Scientific classification
- Kingdom: Plantae
- Clade: Embryophytes
- Clade: Tracheophytes
- Clade: Spermatophytes
- Clade: Angiosperms
- Clade: Eudicots
- Clade: Asterids
- Order: Lamiales
- Family: Lamiaceae
- Genus: Gmelina
- Species: G. arborea
- Binomial name: Gmelina arborea Roxb.
- Synonyms: Gmelina arborea var. canescens Haines ; Gmelina arborea var. glaucescens C.B.Clarke ; Gmelina rheedei Hook. [Illegitimate] ; Gmelina sinuata Link ;

= Gmelina arborea =

- Genus: Gmelina
- Species: arborea
- Authority: Roxb.
- Conservation status: LC
- Synonyms: Gmelina arborea var. canescens Haines , Gmelina arborea var. glaucescens C.B.Clarke , Gmelina rheedei Hook. [Illegitimate] , Gmelina sinuata Link

Species of flowering plant

Gmelina arborea, (in English beechwood, gmelina, goomar teak, Kashmir tree, Malay beechwood, white teak, yamane ), locally known as gamhar, is a fast-growing deciduous tree in the family Lamiaceae.

==Distribution and habitat==
Gmelina arborea grows naturally throughout India, Myanmar, Thailand, Laos, Cambodia, Vietnam and in southern provinces of China. It is found at altitudes from sea level to 1500 m. Since the 1960s, it has been introduced extensively as fast-growing timber trees in Brazil, Gambia, Honduras, Ivory Coast, Malaysia, Malawi, Nigeria, the Philippines, and Sierra Leone. It is also planted in gardens and avenues.

==Utilization ==
The species is fast-growing and thus raised in large-scale plantations to produce wood for construction, crafts, paper pulp, fuel, and charcoal. It produces high-quality wood used in the manufacture of furniture and to make plywood, matches and agricultural implements. The nectar of the flowers yields high-quality honey.

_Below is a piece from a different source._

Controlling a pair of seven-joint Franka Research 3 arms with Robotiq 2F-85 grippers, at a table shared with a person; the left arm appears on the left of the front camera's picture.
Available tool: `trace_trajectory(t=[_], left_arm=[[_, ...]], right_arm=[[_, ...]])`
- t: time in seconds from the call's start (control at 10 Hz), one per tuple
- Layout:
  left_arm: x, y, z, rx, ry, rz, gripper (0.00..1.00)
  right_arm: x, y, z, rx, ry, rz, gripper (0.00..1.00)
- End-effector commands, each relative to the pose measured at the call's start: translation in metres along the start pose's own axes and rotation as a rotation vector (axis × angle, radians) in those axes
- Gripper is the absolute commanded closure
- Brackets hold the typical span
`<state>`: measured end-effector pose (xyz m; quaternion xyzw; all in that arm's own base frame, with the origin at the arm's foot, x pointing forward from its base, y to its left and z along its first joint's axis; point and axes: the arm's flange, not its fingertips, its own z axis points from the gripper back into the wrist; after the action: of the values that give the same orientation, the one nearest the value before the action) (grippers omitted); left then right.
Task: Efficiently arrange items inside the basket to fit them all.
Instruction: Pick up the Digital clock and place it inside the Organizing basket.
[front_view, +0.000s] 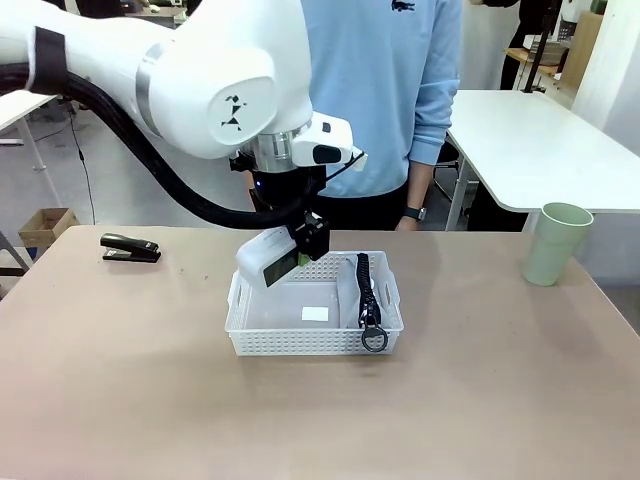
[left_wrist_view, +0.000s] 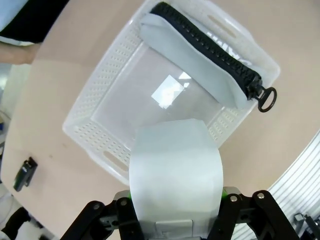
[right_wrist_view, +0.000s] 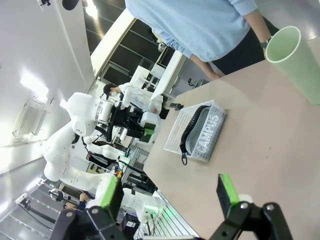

The Lion Throne, the most important, and last surviving, of the eight royal thrones of Myanmar, now in the National Museum in Yangon, is carved from Gmelina arborea wood.

== Chemistry ==
Lignans, such as 6" - bromo - isoarboreol, 4-hydroxysesamin, 4,8-dihydroxysesamin, 1,4-dihydroxysesamin (gummadiol), 2-piperonyl-3-hydroxymethyl-4-(α-hydroxy-3,4-methylenedioxybenzyl)-4-hydroxytetrahydrofuran and the 4-O-glucoside of 4-epigummadiol, can be isolated from the heartwood of Gmelina arborea. The parent compounds are arboreol or gmelanone.

Umbelliferone 7-apiosylglucoside can be isolated from the root.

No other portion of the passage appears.